Aim of the exercise: Below is the data. Give it again, complete and exact.
<<<<
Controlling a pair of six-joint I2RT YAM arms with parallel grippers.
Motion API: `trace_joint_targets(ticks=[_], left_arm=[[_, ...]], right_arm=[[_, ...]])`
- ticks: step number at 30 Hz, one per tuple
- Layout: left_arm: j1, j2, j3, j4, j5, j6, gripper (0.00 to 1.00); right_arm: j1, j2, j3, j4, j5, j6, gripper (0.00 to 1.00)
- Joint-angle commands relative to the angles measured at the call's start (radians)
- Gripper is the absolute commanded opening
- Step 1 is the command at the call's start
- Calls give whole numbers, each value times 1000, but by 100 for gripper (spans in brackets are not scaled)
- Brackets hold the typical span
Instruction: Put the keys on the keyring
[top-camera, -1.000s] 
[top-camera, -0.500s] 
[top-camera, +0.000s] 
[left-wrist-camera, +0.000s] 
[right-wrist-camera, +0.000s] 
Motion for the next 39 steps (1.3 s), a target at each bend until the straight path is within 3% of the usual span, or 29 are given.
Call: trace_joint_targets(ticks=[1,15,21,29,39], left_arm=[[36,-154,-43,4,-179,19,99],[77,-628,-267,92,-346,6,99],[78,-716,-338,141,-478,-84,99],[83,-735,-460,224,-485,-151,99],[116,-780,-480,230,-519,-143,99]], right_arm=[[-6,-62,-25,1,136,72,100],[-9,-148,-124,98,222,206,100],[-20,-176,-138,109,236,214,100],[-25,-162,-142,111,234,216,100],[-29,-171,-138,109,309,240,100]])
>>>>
Problem solution:
Controlling a pair of six-joint I2RT YAM arms with parallel grippers.
Motion API: `trace_joint_targets(ticks=[_], left_arm=[[_, ...]], right_arm=[[_, ...]])`
- ticks: step number at 30 Hz, one per tuple
- Layout: left_arm: j1, j2, j3, j4, j5, j6, gripper (0.00 to 1.00); right_arm: j1, j2, j3, j4, j5, j6, gripper (0.00 to 1.00)
- Joint-angle commands relative to the angles measured at the call's start (radians)
- Gripper is the absolute commanded opening
- Step 1 is the command at the call's start
- Calls give whole numbers, each value times 1000, but by 100 for gripper (spans in brackets are not scaled)
- Brackets hold the typical span
Instruction: Put the keys on the keyring
[top-camera, -1.000s] 
[top-camera, -0.500s] 
[top-camera, +0.000s] 
[left-wrist-camera, +0.000s] 
[right-wrist-camera, +0.000s] 
Motion for the next 39 steps (1.3 s), a target at each bend until the straight path is within 3% of the usual span, or 29 are given.
Call: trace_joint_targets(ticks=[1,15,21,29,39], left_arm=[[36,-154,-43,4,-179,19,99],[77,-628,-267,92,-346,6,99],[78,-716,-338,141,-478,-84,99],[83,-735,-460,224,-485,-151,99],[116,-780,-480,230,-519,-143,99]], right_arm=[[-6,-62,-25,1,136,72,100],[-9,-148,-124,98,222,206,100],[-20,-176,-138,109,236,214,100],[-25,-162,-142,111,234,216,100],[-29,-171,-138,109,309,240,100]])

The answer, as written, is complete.